_Given records_
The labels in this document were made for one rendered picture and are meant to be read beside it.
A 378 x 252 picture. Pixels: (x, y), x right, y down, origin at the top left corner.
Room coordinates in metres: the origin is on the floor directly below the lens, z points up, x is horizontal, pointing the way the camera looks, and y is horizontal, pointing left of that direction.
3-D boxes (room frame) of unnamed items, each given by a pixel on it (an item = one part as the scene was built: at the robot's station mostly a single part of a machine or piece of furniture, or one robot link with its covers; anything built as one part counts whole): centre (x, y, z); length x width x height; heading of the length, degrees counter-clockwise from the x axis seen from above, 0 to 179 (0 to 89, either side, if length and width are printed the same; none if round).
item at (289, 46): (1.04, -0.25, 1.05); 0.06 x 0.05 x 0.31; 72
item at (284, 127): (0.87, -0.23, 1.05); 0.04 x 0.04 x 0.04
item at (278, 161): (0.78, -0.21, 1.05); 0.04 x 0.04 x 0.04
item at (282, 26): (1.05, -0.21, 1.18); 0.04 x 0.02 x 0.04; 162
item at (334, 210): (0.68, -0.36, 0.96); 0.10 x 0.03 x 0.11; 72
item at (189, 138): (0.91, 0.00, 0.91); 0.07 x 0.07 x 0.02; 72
...
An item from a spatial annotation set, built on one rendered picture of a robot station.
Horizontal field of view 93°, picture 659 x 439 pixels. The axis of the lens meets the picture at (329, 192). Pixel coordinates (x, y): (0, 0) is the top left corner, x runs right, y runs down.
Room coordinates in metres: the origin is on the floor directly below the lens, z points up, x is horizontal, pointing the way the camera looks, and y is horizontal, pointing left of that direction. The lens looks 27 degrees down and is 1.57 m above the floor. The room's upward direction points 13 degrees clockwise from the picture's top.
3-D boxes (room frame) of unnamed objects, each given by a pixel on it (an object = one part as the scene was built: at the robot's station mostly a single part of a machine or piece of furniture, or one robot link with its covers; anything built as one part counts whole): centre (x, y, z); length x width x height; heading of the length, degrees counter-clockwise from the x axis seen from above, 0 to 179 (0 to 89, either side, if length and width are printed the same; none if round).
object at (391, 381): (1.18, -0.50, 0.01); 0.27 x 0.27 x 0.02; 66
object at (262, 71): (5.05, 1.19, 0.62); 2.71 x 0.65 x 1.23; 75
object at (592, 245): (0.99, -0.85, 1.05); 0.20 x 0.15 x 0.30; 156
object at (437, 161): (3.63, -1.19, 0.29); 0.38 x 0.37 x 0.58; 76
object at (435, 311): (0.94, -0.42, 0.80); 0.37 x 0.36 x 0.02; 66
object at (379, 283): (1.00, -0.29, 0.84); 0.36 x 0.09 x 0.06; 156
---
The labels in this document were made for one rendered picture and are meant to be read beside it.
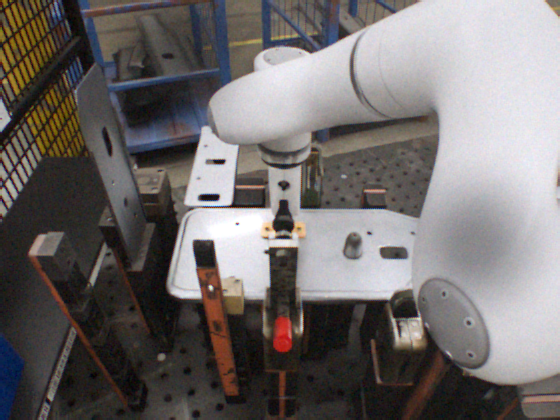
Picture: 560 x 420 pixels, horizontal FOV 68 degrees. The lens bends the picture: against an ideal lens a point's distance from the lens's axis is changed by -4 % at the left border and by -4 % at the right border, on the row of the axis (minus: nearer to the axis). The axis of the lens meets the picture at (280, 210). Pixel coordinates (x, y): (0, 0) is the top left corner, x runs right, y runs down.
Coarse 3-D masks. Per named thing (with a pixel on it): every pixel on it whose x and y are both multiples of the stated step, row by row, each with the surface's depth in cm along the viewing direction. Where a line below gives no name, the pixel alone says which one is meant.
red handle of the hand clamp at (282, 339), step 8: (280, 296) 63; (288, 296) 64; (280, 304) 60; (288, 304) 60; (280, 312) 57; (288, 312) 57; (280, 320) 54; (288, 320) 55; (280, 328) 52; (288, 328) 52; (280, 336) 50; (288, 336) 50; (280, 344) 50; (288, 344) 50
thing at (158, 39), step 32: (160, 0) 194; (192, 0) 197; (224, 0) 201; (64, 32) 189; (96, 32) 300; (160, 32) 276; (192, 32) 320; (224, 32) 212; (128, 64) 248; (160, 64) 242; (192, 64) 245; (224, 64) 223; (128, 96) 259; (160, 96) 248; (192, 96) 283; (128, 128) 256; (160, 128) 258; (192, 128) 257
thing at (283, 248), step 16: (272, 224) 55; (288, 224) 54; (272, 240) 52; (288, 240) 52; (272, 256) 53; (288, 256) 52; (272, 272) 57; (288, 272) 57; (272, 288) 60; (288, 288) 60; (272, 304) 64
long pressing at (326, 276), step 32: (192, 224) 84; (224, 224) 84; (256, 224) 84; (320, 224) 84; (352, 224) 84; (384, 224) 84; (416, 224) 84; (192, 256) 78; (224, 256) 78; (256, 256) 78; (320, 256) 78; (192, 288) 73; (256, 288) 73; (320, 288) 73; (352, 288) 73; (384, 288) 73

_Directions for this task_
The response must hold only the lines above from the line with "red handle of" through the line with "long pressing at", each copied exactly, both ends kept.

_Response below_
red handle of the hand clamp at (282, 339), step 8: (280, 296) 63; (288, 296) 64; (280, 304) 60; (288, 304) 60; (280, 312) 57; (288, 312) 57; (280, 320) 54; (288, 320) 55; (280, 328) 52; (288, 328) 52; (280, 336) 50; (288, 336) 50; (280, 344) 50; (288, 344) 50
thing at (158, 39), step 32: (160, 0) 194; (192, 0) 197; (224, 0) 201; (64, 32) 189; (96, 32) 300; (160, 32) 276; (192, 32) 320; (224, 32) 212; (128, 64) 248; (160, 64) 242; (192, 64) 245; (224, 64) 223; (128, 96) 259; (160, 96) 248; (192, 96) 283; (128, 128) 256; (160, 128) 258; (192, 128) 257
thing at (283, 248), step 16: (272, 224) 55; (288, 224) 54; (272, 240) 52; (288, 240) 52; (272, 256) 53; (288, 256) 52; (272, 272) 57; (288, 272) 57; (272, 288) 60; (288, 288) 60; (272, 304) 64
long pressing at (326, 276), step 32: (192, 224) 84; (224, 224) 84; (256, 224) 84; (320, 224) 84; (352, 224) 84; (384, 224) 84; (416, 224) 84; (192, 256) 78; (224, 256) 78; (256, 256) 78; (320, 256) 78; (192, 288) 73; (256, 288) 73; (320, 288) 73; (352, 288) 73; (384, 288) 73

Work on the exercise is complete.